## What the task requires
If a line in the records below contains the word "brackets", return that line.
**** Supplied information
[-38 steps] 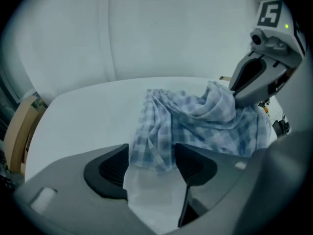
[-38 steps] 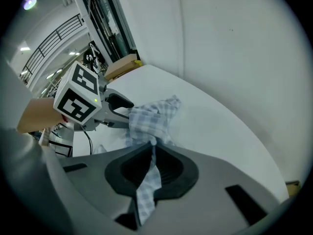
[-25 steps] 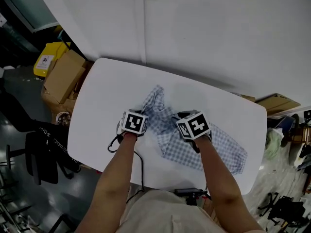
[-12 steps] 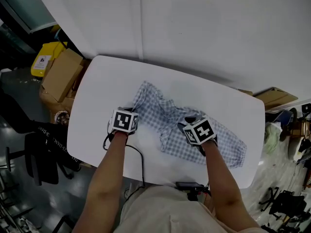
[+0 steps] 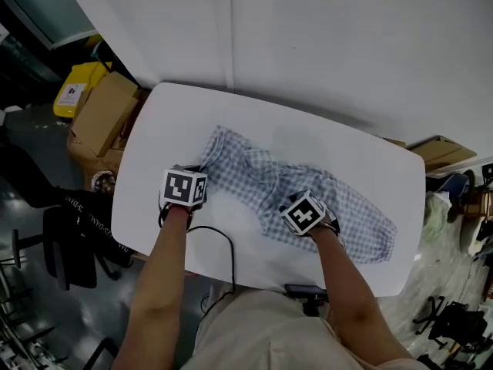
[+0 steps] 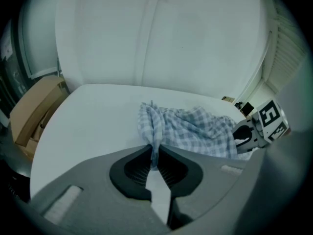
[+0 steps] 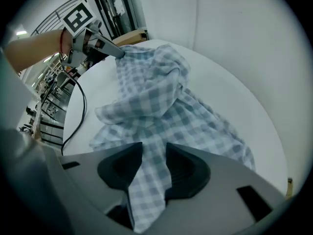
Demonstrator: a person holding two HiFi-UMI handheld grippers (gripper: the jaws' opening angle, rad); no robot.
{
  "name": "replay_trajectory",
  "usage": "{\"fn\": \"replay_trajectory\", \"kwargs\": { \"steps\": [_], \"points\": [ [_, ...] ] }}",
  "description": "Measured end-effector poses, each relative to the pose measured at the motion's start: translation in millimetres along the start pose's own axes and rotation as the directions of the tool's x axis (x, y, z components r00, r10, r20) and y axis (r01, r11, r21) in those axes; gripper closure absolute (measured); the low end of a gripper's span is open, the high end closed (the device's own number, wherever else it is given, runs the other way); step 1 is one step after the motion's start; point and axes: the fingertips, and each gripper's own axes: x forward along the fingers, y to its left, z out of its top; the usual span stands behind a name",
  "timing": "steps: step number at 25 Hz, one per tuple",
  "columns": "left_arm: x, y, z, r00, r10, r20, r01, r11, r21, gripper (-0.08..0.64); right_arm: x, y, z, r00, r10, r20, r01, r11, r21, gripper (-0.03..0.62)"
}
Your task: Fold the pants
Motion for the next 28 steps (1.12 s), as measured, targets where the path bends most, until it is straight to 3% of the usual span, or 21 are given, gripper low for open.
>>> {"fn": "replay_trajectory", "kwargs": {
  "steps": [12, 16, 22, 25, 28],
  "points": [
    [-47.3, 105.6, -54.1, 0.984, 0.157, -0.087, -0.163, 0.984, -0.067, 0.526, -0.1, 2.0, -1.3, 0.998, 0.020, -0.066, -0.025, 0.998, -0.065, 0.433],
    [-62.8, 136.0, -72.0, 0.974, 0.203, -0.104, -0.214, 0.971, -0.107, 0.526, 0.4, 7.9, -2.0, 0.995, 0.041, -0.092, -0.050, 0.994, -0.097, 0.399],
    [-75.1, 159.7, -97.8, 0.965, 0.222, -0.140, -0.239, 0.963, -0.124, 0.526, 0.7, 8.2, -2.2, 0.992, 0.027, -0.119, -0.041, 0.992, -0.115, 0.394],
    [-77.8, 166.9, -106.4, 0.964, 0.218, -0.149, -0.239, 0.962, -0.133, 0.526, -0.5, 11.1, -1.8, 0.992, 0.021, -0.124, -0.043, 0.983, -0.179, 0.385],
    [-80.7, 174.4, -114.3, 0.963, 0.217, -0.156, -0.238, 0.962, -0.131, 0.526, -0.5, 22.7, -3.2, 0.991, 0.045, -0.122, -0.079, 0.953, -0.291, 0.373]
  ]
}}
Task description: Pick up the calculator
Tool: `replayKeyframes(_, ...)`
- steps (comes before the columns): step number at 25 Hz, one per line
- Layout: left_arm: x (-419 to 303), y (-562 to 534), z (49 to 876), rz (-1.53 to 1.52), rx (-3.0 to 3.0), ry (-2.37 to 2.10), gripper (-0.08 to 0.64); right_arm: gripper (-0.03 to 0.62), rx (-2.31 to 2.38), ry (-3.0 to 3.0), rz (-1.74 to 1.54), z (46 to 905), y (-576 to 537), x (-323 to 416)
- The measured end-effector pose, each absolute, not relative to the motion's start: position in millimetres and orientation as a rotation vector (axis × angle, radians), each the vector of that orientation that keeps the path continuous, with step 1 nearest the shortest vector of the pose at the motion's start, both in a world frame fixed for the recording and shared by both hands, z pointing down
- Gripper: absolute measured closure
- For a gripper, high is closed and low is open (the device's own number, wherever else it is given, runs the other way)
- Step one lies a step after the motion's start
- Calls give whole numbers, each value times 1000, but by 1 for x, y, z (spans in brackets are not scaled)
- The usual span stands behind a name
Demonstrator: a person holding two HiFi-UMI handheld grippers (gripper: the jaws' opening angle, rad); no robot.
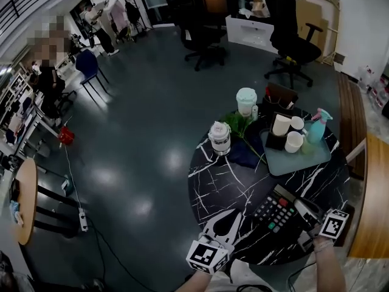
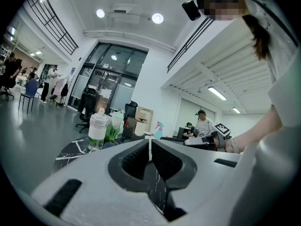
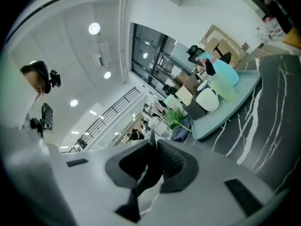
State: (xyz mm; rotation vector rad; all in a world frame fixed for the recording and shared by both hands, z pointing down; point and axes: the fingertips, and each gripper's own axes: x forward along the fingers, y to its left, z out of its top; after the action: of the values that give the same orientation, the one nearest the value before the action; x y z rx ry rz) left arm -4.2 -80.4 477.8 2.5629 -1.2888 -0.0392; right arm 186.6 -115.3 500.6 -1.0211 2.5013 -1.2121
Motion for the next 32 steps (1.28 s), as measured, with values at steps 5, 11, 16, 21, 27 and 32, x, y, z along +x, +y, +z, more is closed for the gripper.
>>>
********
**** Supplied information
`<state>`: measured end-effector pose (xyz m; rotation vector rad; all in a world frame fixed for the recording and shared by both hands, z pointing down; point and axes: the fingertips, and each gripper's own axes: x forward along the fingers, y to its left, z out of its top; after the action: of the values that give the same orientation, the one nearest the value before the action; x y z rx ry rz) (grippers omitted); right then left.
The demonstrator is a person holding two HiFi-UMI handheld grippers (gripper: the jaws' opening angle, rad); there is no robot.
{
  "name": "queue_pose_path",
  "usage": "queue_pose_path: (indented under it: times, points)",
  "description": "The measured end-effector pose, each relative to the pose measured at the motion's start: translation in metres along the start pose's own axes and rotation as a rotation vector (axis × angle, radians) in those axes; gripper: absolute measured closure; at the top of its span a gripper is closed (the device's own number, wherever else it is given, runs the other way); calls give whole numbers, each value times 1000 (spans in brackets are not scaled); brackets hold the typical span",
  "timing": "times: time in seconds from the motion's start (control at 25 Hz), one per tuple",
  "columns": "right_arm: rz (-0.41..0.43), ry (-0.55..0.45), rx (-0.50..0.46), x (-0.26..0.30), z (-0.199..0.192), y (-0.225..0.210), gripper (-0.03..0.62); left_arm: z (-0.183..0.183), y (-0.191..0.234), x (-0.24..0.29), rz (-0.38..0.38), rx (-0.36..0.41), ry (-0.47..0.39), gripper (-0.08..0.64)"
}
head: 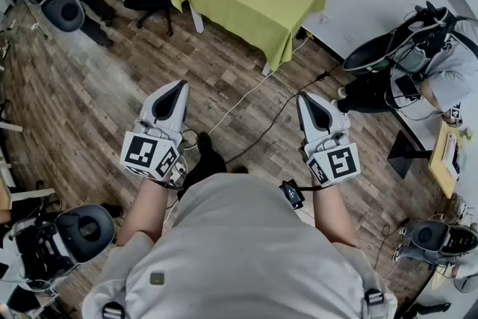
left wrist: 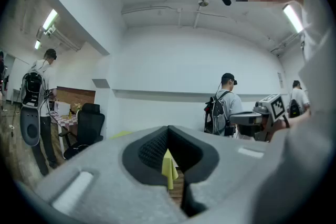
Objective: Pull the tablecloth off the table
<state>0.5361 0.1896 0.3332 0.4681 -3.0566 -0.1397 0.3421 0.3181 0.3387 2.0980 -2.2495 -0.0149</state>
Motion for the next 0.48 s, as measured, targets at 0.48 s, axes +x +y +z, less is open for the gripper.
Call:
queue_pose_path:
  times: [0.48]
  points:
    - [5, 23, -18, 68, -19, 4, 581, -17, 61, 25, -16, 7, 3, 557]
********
## Worked solution
- Calls give whole numbers, each value times 1000, but by 1 for x, y, z (spans in brackets are not scaled)
  "description": "The measured end-effector pose, each relative to the pose measured at the motion's start: translation in metres along the start pose's own axes and rotation as a rotation vector (axis × angle, radians) in those axes; gripper: absolute measured closure; at the top of its span a gripper is closed (the device's own number, wherever else it is given, runs the other way); calls give whole numbers, each value times 1000 (spans in brackets are not scaled); brackets hold the typical span",

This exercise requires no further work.